** Description of the task **
For the string "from", find every matching line in the records and copy it.

[Exercise data — start]

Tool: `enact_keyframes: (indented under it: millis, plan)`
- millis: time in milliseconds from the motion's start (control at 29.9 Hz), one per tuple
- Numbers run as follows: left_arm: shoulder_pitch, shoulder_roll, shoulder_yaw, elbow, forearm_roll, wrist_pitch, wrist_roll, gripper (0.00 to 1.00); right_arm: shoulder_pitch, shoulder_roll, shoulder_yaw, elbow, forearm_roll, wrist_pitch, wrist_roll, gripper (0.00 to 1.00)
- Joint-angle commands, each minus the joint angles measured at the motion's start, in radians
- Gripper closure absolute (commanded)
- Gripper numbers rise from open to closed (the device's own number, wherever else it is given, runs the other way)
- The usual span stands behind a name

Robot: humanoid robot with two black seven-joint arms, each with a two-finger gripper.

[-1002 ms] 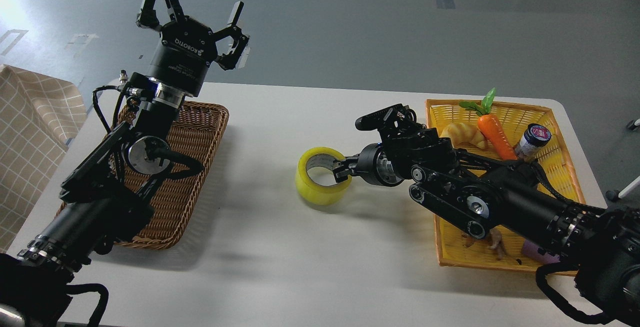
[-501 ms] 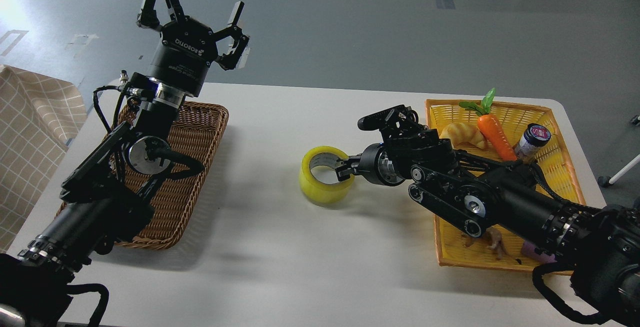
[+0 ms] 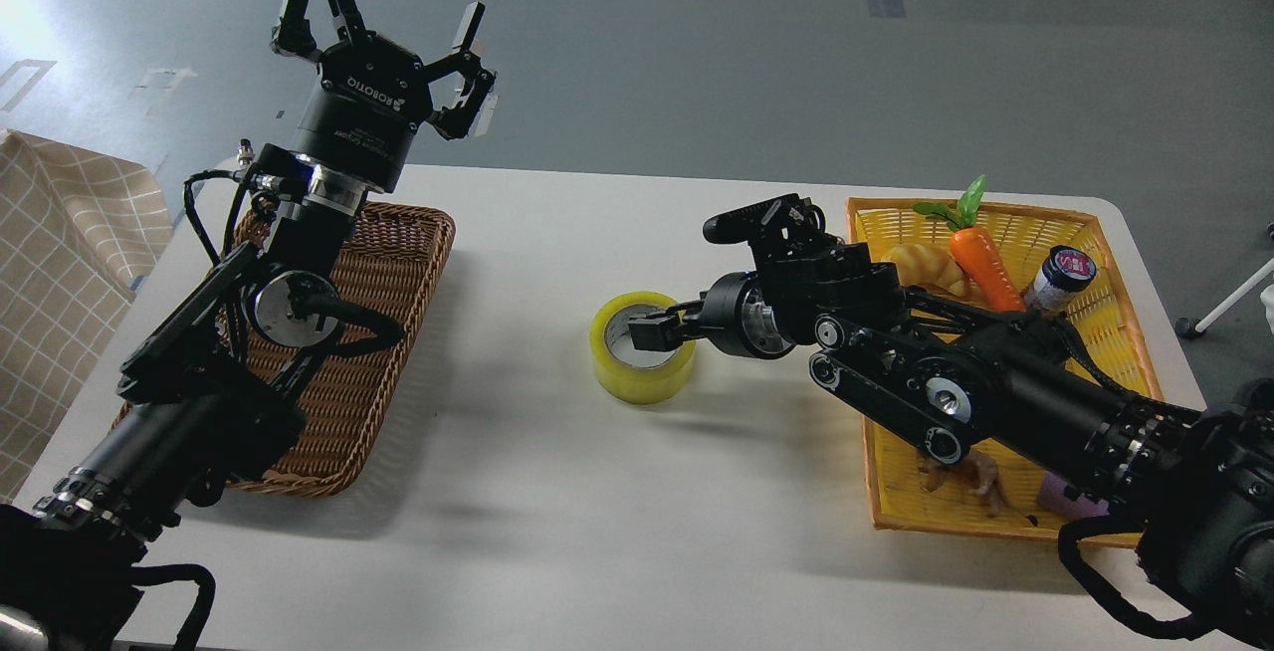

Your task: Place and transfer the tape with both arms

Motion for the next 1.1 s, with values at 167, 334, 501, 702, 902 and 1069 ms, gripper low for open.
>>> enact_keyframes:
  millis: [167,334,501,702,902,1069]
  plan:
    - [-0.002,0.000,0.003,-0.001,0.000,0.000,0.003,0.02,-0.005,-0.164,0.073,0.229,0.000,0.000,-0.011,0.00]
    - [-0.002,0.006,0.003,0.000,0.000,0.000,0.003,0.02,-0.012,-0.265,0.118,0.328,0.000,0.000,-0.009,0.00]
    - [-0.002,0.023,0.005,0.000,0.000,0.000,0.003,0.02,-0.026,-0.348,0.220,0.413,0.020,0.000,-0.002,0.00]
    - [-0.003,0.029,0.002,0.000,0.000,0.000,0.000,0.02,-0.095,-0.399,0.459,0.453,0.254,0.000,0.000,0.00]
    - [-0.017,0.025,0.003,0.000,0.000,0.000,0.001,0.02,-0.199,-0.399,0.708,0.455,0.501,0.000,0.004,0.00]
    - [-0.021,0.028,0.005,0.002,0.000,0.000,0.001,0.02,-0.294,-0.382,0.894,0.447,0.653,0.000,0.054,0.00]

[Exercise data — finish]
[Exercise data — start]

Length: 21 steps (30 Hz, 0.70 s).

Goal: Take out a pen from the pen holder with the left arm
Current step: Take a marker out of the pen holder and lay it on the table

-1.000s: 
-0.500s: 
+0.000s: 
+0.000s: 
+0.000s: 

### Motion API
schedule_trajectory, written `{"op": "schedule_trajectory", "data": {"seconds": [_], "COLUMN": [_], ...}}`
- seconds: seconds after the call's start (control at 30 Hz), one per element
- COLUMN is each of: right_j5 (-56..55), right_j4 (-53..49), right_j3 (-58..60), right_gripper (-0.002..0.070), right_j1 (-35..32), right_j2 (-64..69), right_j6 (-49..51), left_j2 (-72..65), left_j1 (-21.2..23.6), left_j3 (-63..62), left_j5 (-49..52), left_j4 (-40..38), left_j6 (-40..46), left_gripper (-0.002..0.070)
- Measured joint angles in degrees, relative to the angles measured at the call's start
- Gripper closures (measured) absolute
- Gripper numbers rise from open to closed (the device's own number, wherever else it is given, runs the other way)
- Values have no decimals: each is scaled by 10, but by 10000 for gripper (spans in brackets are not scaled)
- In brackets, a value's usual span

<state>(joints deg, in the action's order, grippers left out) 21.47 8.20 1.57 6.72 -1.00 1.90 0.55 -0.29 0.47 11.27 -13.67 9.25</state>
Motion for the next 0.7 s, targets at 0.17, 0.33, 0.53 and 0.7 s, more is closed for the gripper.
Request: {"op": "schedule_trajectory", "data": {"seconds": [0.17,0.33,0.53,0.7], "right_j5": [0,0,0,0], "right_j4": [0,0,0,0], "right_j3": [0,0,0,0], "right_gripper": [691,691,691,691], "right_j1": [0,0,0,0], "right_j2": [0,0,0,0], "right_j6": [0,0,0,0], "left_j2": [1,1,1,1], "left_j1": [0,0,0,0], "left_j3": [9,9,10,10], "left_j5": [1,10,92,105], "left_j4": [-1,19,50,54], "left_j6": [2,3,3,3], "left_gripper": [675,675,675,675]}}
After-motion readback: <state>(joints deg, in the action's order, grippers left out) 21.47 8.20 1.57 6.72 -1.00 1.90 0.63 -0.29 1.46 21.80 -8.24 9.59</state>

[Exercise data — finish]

** Reply **
- millis: time in milliseconds from the motion's start (control at 29.9 Hz), one per tuple
- Gripper numbers rise from open to closed (the device's own number, wherever else it is given, runs the other way)
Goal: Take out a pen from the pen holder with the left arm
- Gripper numbers rise from open to closed (the device's own number, wherever else it is given, runs the other way)

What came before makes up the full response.